I have never met a berry that did not intrigue me, even those shiny ones on shrubs just for the birds. I love the look of round orbs containing a surprise. This must explain my infatuation with eggs. And tomatoes.

These last two days have been full of small round shiny things. The birds in the tree right out my window here have been keeping me company for 4 days running, piping their high sweet pips while swallowing numbers of the shad berries you can see in the photo below.

Their singing is extraordinarily high pitched and sweet

Saturday, after a rather death defying morning with my Ben, my boy, I discovered the first strawberry in our patch. We had to share that berry right there and then. I needed something to mend the scary moments we had weathered on a steamy weekend morning.

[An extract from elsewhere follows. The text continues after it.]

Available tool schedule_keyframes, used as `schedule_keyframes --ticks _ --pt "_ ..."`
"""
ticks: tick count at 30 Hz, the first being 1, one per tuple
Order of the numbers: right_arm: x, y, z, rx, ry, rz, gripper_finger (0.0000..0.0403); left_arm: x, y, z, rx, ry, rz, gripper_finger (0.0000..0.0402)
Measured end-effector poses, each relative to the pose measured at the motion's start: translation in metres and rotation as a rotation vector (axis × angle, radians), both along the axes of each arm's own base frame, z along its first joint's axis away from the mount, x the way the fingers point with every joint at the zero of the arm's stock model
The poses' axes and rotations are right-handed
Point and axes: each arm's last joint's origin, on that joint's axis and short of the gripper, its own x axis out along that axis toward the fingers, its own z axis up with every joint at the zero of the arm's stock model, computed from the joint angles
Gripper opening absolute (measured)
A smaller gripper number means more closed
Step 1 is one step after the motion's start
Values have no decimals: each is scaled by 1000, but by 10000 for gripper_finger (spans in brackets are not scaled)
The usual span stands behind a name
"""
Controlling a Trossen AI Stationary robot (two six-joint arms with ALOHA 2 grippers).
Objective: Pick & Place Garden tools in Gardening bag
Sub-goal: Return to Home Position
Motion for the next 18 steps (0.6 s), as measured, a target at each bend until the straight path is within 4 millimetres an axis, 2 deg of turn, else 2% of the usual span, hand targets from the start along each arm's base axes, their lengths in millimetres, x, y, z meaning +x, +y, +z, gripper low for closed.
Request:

I nibbled half and he the other.

I am a rather lax berry farmer. If you can stand benign neglect, then go ahead and live here, I say. There are gooseberries out there, red and black currants, several wayward blueberries, and the remnants of a promising blackberry patch that never delivered anything but false hopes and random upstarts all over my beds.

But those strawberries are holding their own. Once I tasted the fruit of June, I knew it was time for a road trip. I cast aside my lists and headed over to Ancramdale, NY to pick at Thompson Finch Farm. www.thompsonfinch.com

The berries are sublime, the picking so easy and the farmers are some of the best in the Berkshires. Tom and Marnie have cultivated a bit of heaven over on Wiltsie Bridge Road. We started going there when Ben was a baby, sleeping in the car parked in the shade. Both my kids will pick berries because they trust in the future that berries promise. Whipped cream and shortcakes, bare-naked berries all day long and then the winter balm of berry jams and smoothies. We all love berries.

It makes me consider what exactly is my job as a full time Mom? I have the laundry and household thing going. I have the schedule thing rolling. The appointments and planning things are shared with my husband. We are connected to community here. I stir with my artistic work more and more. I am headed off with Karen this weekend to teach in Amesbury. My role here is important and vital, but still I ask- what makes this job mine? I must tell you there are many steeply challenging days when I’d rather work for someone other than myself. Full time parenting is a gift somedays and a mudhole on others. What more do I bring to this family than Mothering the whole crew, guests, berry bushes and all?

It is my passion for living full out.
I toss aside the to-do list for strawberry picking on a cool June day when the breeze lifts the hair off my neck.
Carpe berrium.
I do love my job.

How about you? What happens when you toss aside the lists?

Thank you for stopping by the Line. I love having you here.